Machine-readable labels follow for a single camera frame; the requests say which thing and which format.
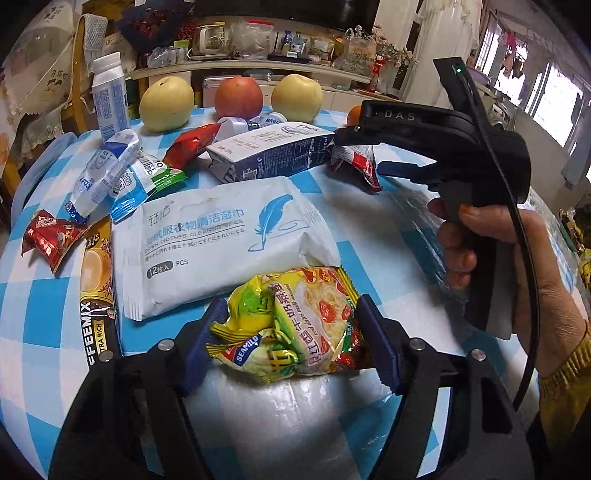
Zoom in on wooden chair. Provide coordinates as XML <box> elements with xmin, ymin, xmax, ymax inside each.
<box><xmin>73</xmin><ymin>14</ymin><xmax>101</xmax><ymax>131</ymax></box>

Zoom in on pack of small bottles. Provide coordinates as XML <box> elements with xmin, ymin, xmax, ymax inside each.
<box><xmin>148</xmin><ymin>44</ymin><xmax>190</xmax><ymax>68</ymax></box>

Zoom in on printed shopping bag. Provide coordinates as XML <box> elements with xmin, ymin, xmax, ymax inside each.
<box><xmin>345</xmin><ymin>28</ymin><xmax>382</xmax><ymax>71</ymax></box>

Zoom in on white blue drink bottle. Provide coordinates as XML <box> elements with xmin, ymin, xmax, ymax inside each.
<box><xmin>91</xmin><ymin>52</ymin><xmax>130</xmax><ymax>141</ymax></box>

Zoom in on black tray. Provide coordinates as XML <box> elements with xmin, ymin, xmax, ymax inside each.
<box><xmin>268</xmin><ymin>51</ymin><xmax>315</xmax><ymax>64</ymax></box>

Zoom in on crumpled blue white packet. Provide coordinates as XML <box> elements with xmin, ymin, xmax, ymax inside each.
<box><xmin>65</xmin><ymin>129</ymin><xmax>141</xmax><ymax>224</ymax></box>

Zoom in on person's right forearm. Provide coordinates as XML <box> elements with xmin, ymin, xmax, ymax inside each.
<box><xmin>536</xmin><ymin>318</ymin><xmax>591</xmax><ymax>464</ymax></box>

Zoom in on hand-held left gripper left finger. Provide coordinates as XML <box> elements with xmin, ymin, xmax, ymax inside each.
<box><xmin>46</xmin><ymin>298</ymin><xmax>232</xmax><ymax>480</ymax></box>

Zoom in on dark wrapped flower bouquet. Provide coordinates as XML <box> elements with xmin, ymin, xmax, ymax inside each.
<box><xmin>115</xmin><ymin>2</ymin><xmax>199</xmax><ymax>42</ymax></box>

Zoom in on white electric kettle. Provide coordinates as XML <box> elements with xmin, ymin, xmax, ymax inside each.
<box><xmin>191</xmin><ymin>21</ymin><xmax>229</xmax><ymax>58</ymax></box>

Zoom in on brown coffee mix sachet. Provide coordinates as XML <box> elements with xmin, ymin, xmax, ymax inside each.
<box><xmin>79</xmin><ymin>217</ymin><xmax>122</xmax><ymax>370</ymax></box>

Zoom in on window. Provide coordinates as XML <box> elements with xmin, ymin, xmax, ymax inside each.
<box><xmin>480</xmin><ymin>28</ymin><xmax>591</xmax><ymax>139</ymax></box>

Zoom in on red ornament doll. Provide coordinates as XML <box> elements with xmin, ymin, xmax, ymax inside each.
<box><xmin>369</xmin><ymin>54</ymin><xmax>387</xmax><ymax>91</ymax></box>

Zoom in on cream printed cloth cover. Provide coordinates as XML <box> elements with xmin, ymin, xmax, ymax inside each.
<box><xmin>0</xmin><ymin>0</ymin><xmax>78</xmax><ymax>118</ymax></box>

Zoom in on white milk carton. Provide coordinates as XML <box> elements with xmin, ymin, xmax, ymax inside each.
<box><xmin>205</xmin><ymin>121</ymin><xmax>336</xmax><ymax>185</ymax></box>

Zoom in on white wet wipes pack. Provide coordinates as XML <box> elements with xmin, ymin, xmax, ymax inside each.
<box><xmin>111</xmin><ymin>176</ymin><xmax>341</xmax><ymax>322</ymax></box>

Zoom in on black television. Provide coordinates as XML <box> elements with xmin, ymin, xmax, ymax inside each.
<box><xmin>194</xmin><ymin>0</ymin><xmax>370</xmax><ymax>33</ymax></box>

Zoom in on red candy wrapper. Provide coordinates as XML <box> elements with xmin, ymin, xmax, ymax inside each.
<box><xmin>21</xmin><ymin>210</ymin><xmax>90</xmax><ymax>275</ymax></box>

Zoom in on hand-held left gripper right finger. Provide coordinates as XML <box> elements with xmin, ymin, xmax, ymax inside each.
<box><xmin>355</xmin><ymin>294</ymin><xmax>546</xmax><ymax>480</ymax></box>

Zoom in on yellow snack packet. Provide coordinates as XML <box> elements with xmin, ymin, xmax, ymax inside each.
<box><xmin>205</xmin><ymin>267</ymin><xmax>370</xmax><ymax>386</ymax></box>

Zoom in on blue checked tablecloth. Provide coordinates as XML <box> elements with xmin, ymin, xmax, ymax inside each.
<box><xmin>0</xmin><ymin>106</ymin><xmax>591</xmax><ymax>480</ymax></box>

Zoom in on crushed clear plastic bottle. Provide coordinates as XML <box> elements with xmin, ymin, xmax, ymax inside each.
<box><xmin>216</xmin><ymin>112</ymin><xmax>290</xmax><ymax>141</ymax></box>

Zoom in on pink artificial flowers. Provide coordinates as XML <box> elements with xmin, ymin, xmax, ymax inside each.
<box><xmin>374</xmin><ymin>25</ymin><xmax>416</xmax><ymax>68</ymax></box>

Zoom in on white green blue packet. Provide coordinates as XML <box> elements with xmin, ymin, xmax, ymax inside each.
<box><xmin>110</xmin><ymin>152</ymin><xmax>188</xmax><ymax>224</ymax></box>

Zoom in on silver metal case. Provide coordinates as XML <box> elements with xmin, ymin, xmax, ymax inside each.
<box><xmin>202</xmin><ymin>76</ymin><xmax>223</xmax><ymax>107</ymax></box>

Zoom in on clear plastic bag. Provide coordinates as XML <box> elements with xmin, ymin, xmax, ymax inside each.
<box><xmin>228</xmin><ymin>21</ymin><xmax>271</xmax><ymax>61</ymax></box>

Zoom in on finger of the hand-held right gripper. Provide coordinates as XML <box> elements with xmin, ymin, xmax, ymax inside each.
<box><xmin>332</xmin><ymin>102</ymin><xmax>459</xmax><ymax>149</ymax></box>
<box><xmin>376</xmin><ymin>159</ymin><xmax>445</xmax><ymax>182</ymax></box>

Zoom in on red apple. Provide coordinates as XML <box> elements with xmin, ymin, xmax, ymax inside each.
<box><xmin>215</xmin><ymin>76</ymin><xmax>264</xmax><ymax>120</ymax></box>

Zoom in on white curtain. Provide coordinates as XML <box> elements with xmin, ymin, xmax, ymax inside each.
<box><xmin>374</xmin><ymin>0</ymin><xmax>490</xmax><ymax>102</ymax></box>

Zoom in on yellow pear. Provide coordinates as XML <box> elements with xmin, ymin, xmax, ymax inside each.
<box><xmin>139</xmin><ymin>78</ymin><xmax>195</xmax><ymax>133</ymax></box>
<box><xmin>271</xmin><ymin>74</ymin><xmax>323</xmax><ymax>123</ymax></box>

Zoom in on red snack wrapper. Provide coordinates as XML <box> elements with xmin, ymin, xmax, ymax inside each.
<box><xmin>163</xmin><ymin>122</ymin><xmax>221</xmax><ymax>171</ymax></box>
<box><xmin>329</xmin><ymin>143</ymin><xmax>383</xmax><ymax>193</ymax></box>

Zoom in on person's right hand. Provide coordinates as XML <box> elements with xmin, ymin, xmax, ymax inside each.
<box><xmin>427</xmin><ymin>198</ymin><xmax>591</xmax><ymax>378</ymax></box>

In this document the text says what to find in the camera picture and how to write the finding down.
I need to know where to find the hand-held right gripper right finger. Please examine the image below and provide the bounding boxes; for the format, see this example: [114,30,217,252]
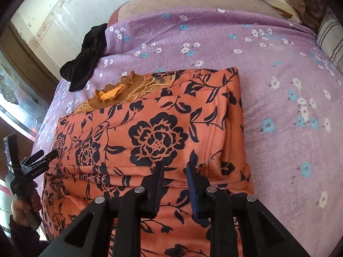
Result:
[186,161,311,257]

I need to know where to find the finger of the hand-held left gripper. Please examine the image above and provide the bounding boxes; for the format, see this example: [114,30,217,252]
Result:
[30,150,59,166]
[21,150,45,166]

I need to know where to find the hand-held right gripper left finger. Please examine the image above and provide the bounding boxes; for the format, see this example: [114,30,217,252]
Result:
[38,161,165,257]

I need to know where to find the orange floral garment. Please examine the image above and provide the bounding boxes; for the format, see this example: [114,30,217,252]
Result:
[40,68,255,257]

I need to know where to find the person's left hand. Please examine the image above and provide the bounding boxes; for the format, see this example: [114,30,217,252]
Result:
[11,182,42,224]

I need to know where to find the patterned glass door panel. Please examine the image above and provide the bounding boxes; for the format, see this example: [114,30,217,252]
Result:
[0,52,51,138]

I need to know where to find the purple floral bed sheet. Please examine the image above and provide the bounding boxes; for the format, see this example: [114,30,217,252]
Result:
[32,7,343,257]

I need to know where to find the black cloth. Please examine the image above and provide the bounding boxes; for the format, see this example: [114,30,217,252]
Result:
[59,24,108,92]

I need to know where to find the pink bed cover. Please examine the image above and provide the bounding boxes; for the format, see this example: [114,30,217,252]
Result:
[107,0,317,30]

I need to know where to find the striped pillow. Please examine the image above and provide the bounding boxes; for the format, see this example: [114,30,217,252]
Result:
[316,13,343,73]

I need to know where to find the wooden door frame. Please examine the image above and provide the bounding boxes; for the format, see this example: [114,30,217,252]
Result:
[0,20,63,103]

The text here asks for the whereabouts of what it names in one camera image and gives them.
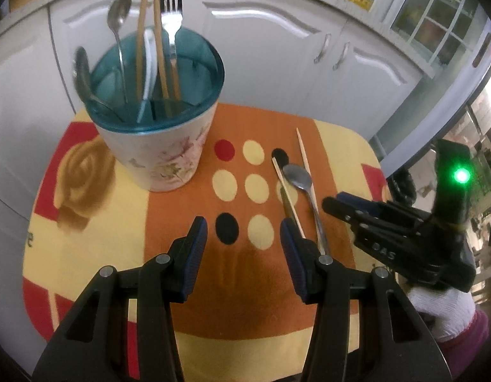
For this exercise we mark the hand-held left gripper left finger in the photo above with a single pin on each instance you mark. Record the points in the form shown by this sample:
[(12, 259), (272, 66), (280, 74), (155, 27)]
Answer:
[(195, 254)]

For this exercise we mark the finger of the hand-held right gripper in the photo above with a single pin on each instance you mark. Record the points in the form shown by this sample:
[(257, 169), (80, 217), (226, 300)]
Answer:
[(345, 209), (361, 200)]

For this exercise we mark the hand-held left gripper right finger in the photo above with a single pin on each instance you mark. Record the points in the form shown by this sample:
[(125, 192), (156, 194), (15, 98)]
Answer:
[(291, 254)]

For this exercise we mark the steel spoon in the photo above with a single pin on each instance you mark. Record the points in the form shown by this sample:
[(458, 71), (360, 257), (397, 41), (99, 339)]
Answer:
[(119, 8), (297, 177), (81, 71)]

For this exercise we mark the wooden chopstick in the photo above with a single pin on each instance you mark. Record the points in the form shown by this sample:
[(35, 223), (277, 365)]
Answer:
[(304, 153), (142, 28), (160, 47), (287, 197)]

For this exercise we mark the teal rimmed floral utensil holder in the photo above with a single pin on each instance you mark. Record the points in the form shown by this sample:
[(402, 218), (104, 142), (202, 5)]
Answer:
[(162, 155)]

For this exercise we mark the white plastic rice spoon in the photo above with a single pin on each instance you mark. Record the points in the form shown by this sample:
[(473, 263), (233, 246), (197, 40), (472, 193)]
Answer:
[(152, 63)]

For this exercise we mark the person's right forearm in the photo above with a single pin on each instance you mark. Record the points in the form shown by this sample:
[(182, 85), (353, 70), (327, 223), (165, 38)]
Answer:
[(468, 350)]

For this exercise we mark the person's right hand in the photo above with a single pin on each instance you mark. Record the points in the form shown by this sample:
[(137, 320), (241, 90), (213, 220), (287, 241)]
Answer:
[(440, 310)]

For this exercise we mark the orange dotted printed cloth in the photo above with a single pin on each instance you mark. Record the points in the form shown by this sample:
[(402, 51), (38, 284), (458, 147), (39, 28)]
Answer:
[(245, 286)]

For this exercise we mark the white paned glass door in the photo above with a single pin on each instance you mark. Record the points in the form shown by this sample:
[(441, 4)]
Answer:
[(432, 12)]

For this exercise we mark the steel fork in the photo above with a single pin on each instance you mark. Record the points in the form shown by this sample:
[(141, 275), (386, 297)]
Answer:
[(172, 20)]

▶ [What the task asks]
Leaving pictures out, output the lines of the data above from the one with "I need to know where to find the wooden" through the one with "For this exercise we mark the hand-held left gripper left", word for word.

▶ [Solution below]
I need to know where to find the wooden door frame. Please examine the image above and provide the bounding boxes; for the format, see this example: [114,30,217,252]
Result:
[0,20,63,103]

The text here asks for the whereabouts of what it names in one camera image and gives them.
For this exercise we mark the hand-held left gripper left finger in the photo above with a single pin on each instance you mark. Record the points in the form shown by this sample:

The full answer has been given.